The last three outs belonged to Rivera, who has become so automatic that fly ball outs in front of the warning track are about as much drama as he allows. Rivera faced 24 batters in the Series and threw a total of 24 balls. Nearly three-quarters of his pitches--69--were strikes.
This game showed the deep inventory of experienced, clutch players that Torre has at his disposal.
Then there was Torre. His 16-3 record in World Series games gives him the best winning percentage (.842) among men who have managed more than one Series. He joined Casey Stengel (1949-53) and Joe McCarthy (1936-39) as the only managers to win three World Series in a row. The Yankees, in fact, became the only club in the quarter century of baseball since the advent of free agency to win three consecutive World Series. Their run of four titles in five years was done previously by only two of their gloried forefathers, the 1936-41 Yankees, who won five in six years, and the 1947-53 Yankees, who won six in seven. In the five years under Torre the Yankees are 46-15 in the postseason, a .754 winning clip. In the days before the playoffs expanded to three rounds, the Yankees needed to play only 28 postseason games in the five-year span of 1949-53, winning 20 of them for a .714 percentage.

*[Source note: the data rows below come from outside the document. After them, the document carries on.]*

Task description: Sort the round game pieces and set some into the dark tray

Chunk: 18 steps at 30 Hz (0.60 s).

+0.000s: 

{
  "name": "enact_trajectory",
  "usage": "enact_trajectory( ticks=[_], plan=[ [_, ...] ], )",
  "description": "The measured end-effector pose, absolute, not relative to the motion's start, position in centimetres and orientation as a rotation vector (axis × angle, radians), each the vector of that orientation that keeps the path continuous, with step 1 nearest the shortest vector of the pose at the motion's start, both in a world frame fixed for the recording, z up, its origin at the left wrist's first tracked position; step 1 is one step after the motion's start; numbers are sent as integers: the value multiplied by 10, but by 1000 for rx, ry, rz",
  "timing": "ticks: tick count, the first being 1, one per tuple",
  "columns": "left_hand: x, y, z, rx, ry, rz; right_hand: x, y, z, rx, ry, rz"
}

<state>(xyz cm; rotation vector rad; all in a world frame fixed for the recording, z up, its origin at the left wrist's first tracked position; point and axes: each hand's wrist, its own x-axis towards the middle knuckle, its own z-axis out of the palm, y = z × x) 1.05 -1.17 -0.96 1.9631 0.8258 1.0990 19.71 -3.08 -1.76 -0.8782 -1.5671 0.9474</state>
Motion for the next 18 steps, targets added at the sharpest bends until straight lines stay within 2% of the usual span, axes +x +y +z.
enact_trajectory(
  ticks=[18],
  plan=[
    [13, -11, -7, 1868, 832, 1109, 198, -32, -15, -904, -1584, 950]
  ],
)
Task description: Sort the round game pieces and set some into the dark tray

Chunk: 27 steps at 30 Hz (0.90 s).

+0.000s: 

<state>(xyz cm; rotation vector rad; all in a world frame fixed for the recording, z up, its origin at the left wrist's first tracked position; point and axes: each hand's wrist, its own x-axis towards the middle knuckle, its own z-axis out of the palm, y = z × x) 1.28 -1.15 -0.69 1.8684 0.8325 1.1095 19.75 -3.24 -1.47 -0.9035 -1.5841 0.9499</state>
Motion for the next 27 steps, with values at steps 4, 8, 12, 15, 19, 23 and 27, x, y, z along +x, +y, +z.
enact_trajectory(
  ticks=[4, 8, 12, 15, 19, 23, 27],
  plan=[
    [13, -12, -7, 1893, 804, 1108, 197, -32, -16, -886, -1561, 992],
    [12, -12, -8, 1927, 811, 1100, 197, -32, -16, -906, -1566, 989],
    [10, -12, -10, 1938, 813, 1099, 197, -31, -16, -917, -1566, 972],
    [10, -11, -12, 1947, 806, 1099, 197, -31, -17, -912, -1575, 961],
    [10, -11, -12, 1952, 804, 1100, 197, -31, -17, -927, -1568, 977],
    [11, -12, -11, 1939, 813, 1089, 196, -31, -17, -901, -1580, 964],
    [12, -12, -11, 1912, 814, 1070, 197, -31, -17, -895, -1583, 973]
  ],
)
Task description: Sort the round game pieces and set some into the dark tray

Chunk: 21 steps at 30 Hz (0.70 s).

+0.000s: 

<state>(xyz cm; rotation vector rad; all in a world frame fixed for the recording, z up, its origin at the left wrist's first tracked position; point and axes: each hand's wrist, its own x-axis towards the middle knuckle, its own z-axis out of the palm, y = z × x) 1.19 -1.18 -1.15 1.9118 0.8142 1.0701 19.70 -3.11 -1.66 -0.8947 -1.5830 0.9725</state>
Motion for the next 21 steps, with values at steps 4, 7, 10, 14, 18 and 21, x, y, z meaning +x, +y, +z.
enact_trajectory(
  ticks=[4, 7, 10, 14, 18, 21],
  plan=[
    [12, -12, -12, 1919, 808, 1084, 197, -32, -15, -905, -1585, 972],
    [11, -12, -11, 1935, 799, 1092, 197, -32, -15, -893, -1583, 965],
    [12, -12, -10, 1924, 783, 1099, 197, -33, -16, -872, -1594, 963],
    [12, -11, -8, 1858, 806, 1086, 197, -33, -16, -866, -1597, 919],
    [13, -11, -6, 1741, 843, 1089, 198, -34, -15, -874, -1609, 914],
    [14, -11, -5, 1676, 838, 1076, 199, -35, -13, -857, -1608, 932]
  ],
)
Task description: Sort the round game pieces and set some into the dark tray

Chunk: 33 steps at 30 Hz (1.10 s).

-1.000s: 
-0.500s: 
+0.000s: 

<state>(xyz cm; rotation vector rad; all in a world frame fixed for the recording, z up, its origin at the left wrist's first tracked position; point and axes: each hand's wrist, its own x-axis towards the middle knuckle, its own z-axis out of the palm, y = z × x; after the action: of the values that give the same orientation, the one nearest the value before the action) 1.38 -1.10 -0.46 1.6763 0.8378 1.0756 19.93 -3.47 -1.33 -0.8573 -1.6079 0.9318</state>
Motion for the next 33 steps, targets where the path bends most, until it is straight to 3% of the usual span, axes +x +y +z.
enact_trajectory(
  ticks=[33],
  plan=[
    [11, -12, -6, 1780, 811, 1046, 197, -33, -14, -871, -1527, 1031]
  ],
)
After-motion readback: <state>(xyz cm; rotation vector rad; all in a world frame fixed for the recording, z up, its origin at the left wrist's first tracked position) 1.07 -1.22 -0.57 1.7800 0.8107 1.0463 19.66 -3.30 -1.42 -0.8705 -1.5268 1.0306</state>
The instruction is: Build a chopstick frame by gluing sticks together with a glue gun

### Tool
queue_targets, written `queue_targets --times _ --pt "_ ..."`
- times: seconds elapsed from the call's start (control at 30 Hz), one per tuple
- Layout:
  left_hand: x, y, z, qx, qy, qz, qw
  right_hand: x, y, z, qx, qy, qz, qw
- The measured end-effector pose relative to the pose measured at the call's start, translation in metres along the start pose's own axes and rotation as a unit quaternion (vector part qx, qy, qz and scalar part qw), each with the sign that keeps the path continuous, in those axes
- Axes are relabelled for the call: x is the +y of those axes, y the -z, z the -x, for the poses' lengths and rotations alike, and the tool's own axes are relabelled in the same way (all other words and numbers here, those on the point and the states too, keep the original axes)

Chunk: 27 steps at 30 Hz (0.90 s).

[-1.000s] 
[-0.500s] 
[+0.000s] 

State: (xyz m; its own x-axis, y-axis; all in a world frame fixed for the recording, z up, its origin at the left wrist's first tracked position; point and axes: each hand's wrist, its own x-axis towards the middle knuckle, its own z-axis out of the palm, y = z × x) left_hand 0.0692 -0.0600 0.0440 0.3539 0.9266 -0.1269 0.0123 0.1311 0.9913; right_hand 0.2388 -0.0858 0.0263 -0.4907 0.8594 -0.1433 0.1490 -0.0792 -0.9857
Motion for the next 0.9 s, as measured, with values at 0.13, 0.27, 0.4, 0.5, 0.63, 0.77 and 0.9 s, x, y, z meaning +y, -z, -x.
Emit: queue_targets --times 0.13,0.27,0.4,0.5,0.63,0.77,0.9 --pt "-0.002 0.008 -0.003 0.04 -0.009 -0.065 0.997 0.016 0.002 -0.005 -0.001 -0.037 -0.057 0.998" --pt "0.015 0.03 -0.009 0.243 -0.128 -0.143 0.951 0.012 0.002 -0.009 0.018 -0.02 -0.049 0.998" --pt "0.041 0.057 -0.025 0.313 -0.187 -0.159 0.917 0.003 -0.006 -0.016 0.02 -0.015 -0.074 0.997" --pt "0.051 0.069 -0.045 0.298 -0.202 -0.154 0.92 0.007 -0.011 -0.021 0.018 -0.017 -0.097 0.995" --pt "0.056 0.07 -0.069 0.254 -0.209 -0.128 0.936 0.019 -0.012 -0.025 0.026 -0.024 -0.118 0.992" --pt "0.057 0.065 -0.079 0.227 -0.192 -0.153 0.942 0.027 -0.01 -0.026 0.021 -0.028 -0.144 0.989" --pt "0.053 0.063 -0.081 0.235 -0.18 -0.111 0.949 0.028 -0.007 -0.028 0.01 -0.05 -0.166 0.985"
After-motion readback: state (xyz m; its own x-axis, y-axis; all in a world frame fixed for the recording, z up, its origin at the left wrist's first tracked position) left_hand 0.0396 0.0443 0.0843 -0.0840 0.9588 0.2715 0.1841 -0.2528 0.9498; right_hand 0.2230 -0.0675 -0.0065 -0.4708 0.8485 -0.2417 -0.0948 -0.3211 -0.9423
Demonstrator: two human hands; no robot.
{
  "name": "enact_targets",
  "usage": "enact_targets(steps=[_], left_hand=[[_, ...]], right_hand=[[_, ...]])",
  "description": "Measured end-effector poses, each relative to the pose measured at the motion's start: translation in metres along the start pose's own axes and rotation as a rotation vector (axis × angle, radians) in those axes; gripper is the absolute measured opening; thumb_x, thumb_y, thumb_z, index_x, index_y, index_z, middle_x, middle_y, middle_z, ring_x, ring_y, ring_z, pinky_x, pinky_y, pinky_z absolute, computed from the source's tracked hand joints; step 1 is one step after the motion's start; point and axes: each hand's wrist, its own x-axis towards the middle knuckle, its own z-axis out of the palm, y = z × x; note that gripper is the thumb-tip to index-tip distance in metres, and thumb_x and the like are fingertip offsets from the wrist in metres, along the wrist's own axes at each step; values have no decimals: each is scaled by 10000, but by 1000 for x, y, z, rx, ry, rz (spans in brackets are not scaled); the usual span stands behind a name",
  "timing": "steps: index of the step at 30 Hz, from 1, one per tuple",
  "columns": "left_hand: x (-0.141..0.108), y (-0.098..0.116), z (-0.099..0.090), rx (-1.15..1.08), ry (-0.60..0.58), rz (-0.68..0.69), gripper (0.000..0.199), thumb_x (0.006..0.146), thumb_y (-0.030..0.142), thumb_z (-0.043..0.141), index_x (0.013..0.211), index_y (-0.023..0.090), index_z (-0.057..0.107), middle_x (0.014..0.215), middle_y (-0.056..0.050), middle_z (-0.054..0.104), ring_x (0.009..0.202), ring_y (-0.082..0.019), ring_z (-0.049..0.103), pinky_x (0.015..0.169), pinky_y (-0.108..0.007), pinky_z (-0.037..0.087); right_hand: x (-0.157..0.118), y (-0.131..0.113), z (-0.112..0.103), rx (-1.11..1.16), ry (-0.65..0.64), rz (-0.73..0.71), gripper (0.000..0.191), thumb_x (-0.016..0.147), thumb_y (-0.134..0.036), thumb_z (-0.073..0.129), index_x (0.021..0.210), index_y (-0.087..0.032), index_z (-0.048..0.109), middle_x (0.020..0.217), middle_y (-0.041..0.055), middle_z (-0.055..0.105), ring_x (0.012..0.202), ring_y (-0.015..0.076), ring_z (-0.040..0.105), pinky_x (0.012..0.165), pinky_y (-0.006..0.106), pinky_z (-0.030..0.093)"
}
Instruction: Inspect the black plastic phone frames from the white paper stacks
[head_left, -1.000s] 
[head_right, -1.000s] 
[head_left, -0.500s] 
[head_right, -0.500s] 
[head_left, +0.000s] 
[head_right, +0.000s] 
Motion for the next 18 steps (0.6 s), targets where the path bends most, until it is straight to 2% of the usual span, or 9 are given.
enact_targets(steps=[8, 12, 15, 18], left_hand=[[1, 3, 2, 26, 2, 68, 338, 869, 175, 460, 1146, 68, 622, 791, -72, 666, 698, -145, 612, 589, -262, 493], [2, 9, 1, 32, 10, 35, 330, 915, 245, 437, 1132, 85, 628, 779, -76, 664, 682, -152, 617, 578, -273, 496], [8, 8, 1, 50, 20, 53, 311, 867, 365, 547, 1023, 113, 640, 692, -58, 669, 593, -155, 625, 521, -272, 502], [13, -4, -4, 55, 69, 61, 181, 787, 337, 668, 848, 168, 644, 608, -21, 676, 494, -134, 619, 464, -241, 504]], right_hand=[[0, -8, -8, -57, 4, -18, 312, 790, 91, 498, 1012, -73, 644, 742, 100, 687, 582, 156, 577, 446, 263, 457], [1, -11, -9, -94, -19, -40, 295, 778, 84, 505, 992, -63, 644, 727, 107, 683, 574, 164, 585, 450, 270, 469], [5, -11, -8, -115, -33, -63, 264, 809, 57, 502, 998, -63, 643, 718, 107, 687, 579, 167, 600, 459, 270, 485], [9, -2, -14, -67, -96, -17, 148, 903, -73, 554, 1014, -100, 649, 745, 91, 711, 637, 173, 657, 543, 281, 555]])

"Winning four World Series out of five years in this day and age when you have to come through layer after layer of postseason play, we can put our record, our dedication, our resolve up against any team that's played the game, in my mind," Torre said. "We may not have the best players, but we certainly have had the best team."
This World Series again proved that Torre's Yankees have demonstrated their greatness in the postseason more than in the regular season. They won four games against the Mets by a total of five runs. The wow factor for this team was not in domination but in clinical execution at crucial moments. The Yankees were exacting in implementing their game plan. They gave Piazza, for instance, just three at bats with a runner in scoring position all Series because they kept his table setters, Timo Perez and Alfonzo, off base. They walked a total of only 11 batters while getting 25 free passes. Their infielders and outfielders were flawless; the only two Yankees errors were charged to pitchers.
Following the final game, Torre cried on the field. After celebrating with his coaches and players, he drifted toward the backstop, where his moist, dark eyes scanned the crowd for his wife, Ali. He leaned on a wall and dropped his head on his arm in a moment more of exhaustion than reflection. Ali soon arrived, and they shared a kiss and a hug. Then Torre cried a little bit more.